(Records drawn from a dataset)
================
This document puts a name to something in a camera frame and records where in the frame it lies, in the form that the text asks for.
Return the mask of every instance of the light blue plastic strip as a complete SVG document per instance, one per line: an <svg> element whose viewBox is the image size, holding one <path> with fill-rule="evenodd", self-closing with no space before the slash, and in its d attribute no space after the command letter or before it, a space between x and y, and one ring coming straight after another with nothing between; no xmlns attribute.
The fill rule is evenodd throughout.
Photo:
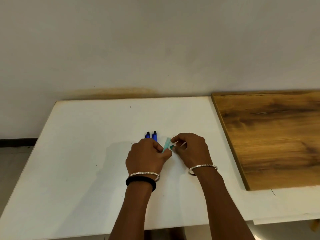
<svg viewBox="0 0 320 240"><path fill-rule="evenodd" d="M170 142L171 142L171 138L168 137L167 140L165 141L162 153L169 147Z"/></svg>

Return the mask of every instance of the silver bangle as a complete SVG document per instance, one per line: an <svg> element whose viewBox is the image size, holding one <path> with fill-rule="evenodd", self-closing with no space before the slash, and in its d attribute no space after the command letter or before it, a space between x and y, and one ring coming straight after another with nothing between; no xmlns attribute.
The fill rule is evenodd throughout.
<svg viewBox="0 0 320 240"><path fill-rule="evenodd" d="M155 173L155 172L135 172L133 174L130 174L128 178L130 178L131 176L134 176L134 175L138 175L138 174L153 174L153 175L156 175L157 177L155 178L155 182L159 181L160 179L160 175Z"/></svg>
<svg viewBox="0 0 320 240"><path fill-rule="evenodd" d="M190 171L195 169L195 168L199 168L199 167L214 167L216 170L218 170L218 167L216 165L213 165L213 164L201 164L201 165L197 165L197 166L194 166L192 168L189 168L188 174L190 174L192 176L195 176L195 174L194 173L190 173Z"/></svg>

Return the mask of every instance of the table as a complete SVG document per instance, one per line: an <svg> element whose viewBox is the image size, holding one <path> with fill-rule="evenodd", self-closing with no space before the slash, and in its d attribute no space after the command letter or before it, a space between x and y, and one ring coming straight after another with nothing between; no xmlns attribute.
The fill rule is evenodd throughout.
<svg viewBox="0 0 320 240"><path fill-rule="evenodd" d="M245 220L320 217L320 187L246 191L211 98L57 102L0 218L0 239L36 240L110 233L128 176L125 159L146 131L205 137L213 163ZM147 207L145 229L208 224L196 177L173 154Z"/></svg>

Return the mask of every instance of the brown wooden panel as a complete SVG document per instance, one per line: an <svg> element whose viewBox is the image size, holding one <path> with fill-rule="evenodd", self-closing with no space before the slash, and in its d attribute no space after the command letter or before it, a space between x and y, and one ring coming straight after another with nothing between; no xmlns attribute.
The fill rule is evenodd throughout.
<svg viewBox="0 0 320 240"><path fill-rule="evenodd" d="M212 100L247 190L320 185L320 91Z"/></svg>

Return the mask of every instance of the bangle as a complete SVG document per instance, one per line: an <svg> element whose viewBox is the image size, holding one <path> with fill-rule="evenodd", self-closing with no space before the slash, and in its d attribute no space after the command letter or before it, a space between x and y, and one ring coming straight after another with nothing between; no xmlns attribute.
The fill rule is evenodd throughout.
<svg viewBox="0 0 320 240"><path fill-rule="evenodd" d="M157 184L156 182L152 179L152 178L149 178L149 177L146 177L146 176L136 176L136 177L128 177L127 180L125 181L125 184L127 186L129 186L129 184L131 182L134 182L134 181L144 181L144 182L147 182L147 183L150 183L152 185L152 192L156 189L157 187Z"/></svg>
<svg viewBox="0 0 320 240"><path fill-rule="evenodd" d="M159 179L160 179L160 175L155 173L155 172L135 172L133 174L130 174L128 178L130 178L131 176L134 176L134 175L138 175L138 174L153 174L153 175L156 175L157 177L155 178L155 182L158 182Z"/></svg>
<svg viewBox="0 0 320 240"><path fill-rule="evenodd" d="M216 165L213 165L213 164L201 164L201 165L197 165L197 166L194 166L192 168L189 168L188 174L190 174L192 176L195 176L195 174L194 173L190 173L190 171L195 169L195 168L199 168L199 167L214 167L216 170L218 170L218 167Z"/></svg>
================
_Work required_. Copy the records above exactly. Do not carry any picture into the copy.

_Output for this task_.
This document puts a name to something in a camera frame and records where in the frame it lies, in the form that the text asks for.
Return the mask of every instance of the light blue plastic strip as a complete SVG document per instance, one per line: an <svg> element whose viewBox is the image size, holding one <path> with fill-rule="evenodd", self-closing with no space before the slash, and in its d attribute no space after the command letter or before it, a space between x and y, and one ring coming straight after another with nothing between; no xmlns attribute.
The fill rule is evenodd throughout.
Photo:
<svg viewBox="0 0 320 240"><path fill-rule="evenodd" d="M170 142L171 142L171 138L168 137L167 140L165 141L162 153L169 147Z"/></svg>

Return the mask of every instance of the silver bangle as a complete SVG document per instance, one per line: an <svg> element whose viewBox is the image size, holding one <path> with fill-rule="evenodd", self-closing with no space before the slash, and in its d attribute no space after the command letter or before it, a space between x and y, and one ring coming straight after another with nothing between; no xmlns attribute.
The fill rule is evenodd throughout.
<svg viewBox="0 0 320 240"><path fill-rule="evenodd" d="M155 173L155 172L135 172L133 174L130 174L128 178L130 178L131 176L134 176L134 175L138 175L138 174L153 174L153 175L156 175L157 177L155 178L155 182L159 181L160 179L160 175Z"/></svg>
<svg viewBox="0 0 320 240"><path fill-rule="evenodd" d="M190 171L195 169L195 168L199 168L199 167L214 167L216 170L218 170L218 167L216 165L213 165L213 164L201 164L201 165L197 165L197 166L194 166L192 168L189 168L188 174L190 174L192 176L195 176L195 174L194 173L190 173Z"/></svg>

Return the mask of every instance of the table as a complete SVG document per instance, one per line: an <svg> element whose viewBox is the image size, holding one <path> with fill-rule="evenodd", self-closing with no space before the slash, and in its d attribute no space after the command letter or before it, a space between x and y, and one ring coming straight after another with nothing between; no xmlns attribute.
The fill rule is evenodd throughout.
<svg viewBox="0 0 320 240"><path fill-rule="evenodd" d="M245 220L320 217L320 187L246 191L211 98L57 102L0 218L0 239L36 240L110 233L128 176L125 159L146 131L205 137L213 163ZM147 207L145 229L208 224L196 177L173 154Z"/></svg>

Return the mask of every instance of the brown wooden panel as a complete SVG document per instance, one per line: an <svg> element whose viewBox is the image size, holding one <path> with fill-rule="evenodd", self-closing with no space before the slash, and in its d attribute no space after the command letter or before it, a space between x and y, and one ring coming straight after another with nothing between; no xmlns attribute.
The fill rule is evenodd throughout.
<svg viewBox="0 0 320 240"><path fill-rule="evenodd" d="M212 100L247 190L320 185L320 91Z"/></svg>

Return the mask of every instance of the bangle as a complete SVG document per instance, one per line: an <svg> element whose viewBox is the image size, holding one <path> with fill-rule="evenodd", self-closing with no space before the slash, and in its d attribute no space after the command letter or before it, a space between x and y, and one ring coming straight after another with nothing between; no xmlns attribute.
The fill rule is evenodd throughout.
<svg viewBox="0 0 320 240"><path fill-rule="evenodd" d="M157 184L156 182L152 179L152 178L149 178L149 177L146 177L146 176L136 176L136 177L128 177L127 180L125 181L125 184L127 186L129 186L129 184L131 182L134 182L134 181L144 181L144 182L147 182L147 183L150 183L152 185L152 192L156 189L157 187Z"/></svg>
<svg viewBox="0 0 320 240"><path fill-rule="evenodd" d="M159 179L160 179L160 175L155 173L155 172L135 172L133 174L130 174L128 178L130 178L131 176L134 176L134 175L138 175L138 174L153 174L153 175L156 175L157 177L155 178L155 182L158 182Z"/></svg>
<svg viewBox="0 0 320 240"><path fill-rule="evenodd" d="M216 165L213 165L213 164L201 164L201 165L197 165L197 166L194 166L192 168L189 168L188 174L190 174L192 176L195 176L195 174L194 173L190 173L190 171L195 169L195 168L199 168L199 167L214 167L216 170L218 170L218 167Z"/></svg>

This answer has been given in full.